◆ WORK REQUEST ◆
Look below for the line containing "If you could place markers on the red fake apple"; from there through the line containing "<point>290,191</point>", both lines included, please set down each line exactly and nothing else.

◆ RECORDS TO USE ◆
..........
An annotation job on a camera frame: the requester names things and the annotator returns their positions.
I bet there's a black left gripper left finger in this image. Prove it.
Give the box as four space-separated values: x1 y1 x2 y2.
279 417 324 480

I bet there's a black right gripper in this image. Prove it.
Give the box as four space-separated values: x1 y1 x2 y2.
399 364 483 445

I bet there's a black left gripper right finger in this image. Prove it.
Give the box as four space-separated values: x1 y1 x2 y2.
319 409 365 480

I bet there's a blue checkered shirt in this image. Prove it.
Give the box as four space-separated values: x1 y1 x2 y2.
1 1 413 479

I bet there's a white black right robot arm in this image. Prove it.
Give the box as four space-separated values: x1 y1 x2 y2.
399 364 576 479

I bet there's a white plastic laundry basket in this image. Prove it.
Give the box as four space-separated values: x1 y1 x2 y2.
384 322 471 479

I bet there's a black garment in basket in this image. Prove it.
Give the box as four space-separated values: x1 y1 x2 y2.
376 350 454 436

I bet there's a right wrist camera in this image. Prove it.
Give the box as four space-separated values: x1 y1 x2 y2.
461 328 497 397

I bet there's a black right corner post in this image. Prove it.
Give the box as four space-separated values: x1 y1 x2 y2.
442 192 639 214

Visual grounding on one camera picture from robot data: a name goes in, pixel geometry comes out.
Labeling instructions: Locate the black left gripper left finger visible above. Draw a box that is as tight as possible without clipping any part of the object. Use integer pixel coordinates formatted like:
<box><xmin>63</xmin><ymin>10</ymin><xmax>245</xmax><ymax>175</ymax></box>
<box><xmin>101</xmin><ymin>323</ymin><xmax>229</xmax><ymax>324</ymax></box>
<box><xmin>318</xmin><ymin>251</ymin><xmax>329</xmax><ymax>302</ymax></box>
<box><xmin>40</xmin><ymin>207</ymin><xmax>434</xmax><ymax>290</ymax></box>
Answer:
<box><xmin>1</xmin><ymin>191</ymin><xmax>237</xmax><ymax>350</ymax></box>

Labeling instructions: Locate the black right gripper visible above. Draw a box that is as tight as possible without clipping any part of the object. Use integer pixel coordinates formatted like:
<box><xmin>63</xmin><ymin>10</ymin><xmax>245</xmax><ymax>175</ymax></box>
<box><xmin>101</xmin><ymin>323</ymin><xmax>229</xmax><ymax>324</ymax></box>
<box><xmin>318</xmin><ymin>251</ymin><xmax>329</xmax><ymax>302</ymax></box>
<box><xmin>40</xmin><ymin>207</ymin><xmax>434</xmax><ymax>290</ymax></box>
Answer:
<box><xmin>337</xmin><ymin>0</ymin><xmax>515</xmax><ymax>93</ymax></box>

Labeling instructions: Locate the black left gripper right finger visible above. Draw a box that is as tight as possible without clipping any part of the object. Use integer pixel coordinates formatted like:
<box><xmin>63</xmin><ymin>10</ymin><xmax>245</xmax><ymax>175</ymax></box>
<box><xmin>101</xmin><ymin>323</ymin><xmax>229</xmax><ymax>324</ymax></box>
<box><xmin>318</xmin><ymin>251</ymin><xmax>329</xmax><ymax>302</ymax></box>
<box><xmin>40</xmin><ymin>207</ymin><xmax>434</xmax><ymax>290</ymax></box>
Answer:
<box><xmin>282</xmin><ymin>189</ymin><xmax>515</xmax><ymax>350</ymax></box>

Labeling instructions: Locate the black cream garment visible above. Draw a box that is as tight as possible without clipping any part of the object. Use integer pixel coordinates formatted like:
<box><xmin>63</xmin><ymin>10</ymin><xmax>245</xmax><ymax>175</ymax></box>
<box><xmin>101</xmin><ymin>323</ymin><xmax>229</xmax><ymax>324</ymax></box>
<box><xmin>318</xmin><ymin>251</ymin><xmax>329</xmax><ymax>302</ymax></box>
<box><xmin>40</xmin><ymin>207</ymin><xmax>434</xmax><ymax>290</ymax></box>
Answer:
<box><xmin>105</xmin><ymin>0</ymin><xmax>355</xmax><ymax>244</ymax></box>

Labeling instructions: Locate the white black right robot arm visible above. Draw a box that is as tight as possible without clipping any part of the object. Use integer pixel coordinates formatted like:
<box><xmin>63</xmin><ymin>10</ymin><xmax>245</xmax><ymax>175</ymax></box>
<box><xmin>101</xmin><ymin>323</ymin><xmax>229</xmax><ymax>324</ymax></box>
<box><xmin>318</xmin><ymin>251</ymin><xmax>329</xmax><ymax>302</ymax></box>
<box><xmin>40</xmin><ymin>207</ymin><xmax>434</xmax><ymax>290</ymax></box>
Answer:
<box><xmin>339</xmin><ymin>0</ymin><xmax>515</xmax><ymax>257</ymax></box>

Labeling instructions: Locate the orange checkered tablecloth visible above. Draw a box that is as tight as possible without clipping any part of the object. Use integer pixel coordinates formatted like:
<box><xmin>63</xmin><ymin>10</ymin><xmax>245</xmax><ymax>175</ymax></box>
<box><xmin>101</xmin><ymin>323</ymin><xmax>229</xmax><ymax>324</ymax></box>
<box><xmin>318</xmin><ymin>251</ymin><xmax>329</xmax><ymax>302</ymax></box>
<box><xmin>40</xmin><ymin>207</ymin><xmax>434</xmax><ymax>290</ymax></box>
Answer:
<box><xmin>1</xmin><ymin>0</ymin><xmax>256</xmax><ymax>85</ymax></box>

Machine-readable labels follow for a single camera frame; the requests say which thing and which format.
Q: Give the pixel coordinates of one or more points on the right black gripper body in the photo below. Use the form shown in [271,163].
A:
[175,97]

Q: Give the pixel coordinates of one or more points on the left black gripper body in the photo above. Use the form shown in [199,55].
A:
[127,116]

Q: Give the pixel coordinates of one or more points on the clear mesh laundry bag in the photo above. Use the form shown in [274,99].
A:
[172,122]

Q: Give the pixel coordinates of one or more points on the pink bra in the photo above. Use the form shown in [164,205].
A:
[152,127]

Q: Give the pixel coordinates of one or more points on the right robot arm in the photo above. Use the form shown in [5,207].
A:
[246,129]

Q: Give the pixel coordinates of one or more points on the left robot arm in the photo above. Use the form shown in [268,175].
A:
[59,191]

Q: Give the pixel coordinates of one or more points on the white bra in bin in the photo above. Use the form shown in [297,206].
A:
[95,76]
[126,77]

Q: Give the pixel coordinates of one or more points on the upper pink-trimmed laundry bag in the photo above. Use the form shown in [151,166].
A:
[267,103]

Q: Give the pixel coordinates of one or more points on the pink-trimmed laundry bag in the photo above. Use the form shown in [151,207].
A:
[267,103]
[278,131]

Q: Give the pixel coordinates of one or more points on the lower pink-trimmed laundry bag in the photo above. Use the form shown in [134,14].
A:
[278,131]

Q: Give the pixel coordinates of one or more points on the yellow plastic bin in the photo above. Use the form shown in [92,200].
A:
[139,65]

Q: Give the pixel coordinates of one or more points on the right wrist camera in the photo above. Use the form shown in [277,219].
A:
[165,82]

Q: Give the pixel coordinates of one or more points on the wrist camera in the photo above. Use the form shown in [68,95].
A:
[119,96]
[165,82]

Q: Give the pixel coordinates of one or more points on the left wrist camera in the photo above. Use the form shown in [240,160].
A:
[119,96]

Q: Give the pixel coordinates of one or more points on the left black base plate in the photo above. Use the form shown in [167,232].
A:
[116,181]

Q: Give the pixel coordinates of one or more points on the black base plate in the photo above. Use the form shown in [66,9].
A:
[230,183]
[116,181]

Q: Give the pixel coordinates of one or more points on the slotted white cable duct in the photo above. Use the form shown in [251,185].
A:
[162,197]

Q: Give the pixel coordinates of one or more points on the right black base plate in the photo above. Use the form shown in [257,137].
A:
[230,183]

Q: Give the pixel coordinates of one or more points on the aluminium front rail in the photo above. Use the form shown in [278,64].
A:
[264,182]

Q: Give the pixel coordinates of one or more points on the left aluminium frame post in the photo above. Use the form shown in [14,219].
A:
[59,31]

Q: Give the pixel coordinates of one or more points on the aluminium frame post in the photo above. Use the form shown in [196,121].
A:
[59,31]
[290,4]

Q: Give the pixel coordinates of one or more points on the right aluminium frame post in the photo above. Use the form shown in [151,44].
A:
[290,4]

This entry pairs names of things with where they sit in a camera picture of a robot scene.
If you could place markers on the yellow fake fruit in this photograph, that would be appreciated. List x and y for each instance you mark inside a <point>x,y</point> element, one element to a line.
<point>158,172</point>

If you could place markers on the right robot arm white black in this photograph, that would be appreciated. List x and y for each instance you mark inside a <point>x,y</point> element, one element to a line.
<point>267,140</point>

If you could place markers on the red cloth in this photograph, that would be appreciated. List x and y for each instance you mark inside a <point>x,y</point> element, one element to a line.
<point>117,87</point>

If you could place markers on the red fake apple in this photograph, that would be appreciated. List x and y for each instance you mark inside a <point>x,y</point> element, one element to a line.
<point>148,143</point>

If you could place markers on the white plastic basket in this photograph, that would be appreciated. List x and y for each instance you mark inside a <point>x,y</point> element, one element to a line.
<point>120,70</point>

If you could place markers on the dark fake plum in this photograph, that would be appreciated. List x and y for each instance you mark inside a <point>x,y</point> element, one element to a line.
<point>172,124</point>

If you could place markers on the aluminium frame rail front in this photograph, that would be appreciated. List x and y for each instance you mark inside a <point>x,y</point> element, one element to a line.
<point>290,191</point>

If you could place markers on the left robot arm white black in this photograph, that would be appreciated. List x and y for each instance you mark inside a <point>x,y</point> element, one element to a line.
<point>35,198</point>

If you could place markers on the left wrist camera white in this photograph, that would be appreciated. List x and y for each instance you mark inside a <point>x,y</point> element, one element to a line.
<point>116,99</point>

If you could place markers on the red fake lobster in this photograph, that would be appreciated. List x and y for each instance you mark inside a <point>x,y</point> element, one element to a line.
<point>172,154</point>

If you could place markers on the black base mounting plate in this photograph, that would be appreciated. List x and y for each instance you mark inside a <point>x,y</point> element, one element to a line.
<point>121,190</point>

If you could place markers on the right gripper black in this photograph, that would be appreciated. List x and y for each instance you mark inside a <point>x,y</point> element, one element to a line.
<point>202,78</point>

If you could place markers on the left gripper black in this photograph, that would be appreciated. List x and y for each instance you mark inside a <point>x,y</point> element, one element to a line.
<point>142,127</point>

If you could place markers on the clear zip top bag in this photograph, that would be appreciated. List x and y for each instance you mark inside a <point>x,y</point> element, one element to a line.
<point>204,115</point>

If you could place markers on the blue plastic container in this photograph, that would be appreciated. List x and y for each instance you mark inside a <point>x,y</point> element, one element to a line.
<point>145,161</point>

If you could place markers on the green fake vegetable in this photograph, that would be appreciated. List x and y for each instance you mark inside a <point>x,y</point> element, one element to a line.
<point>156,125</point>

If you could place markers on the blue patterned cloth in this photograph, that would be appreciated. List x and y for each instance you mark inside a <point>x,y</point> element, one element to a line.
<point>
..........
◆ WORKED SOLUTION ◆
If you could place markers on the red fake apple in this photograph, that would be appreciated. List x and y for each instance you mark inside a <point>x,y</point> element, one element to a line.
<point>148,143</point>

If you could place markers on the white plastic basket in this photograph, that would be appreciated. List x and y for each instance you mark inside a <point>x,y</point> element, one element to a line.
<point>120,70</point>

If you could place markers on the dark fake plum in this photograph, that would be appreciated. List x and y for each instance you mark inside a <point>x,y</point> element, one element to a line.
<point>172,124</point>

If you could place markers on the aluminium frame rail front in this photograph, that would be appreciated. List x and y for each instance you mark inside a <point>x,y</point> element, one element to a line.
<point>290,191</point>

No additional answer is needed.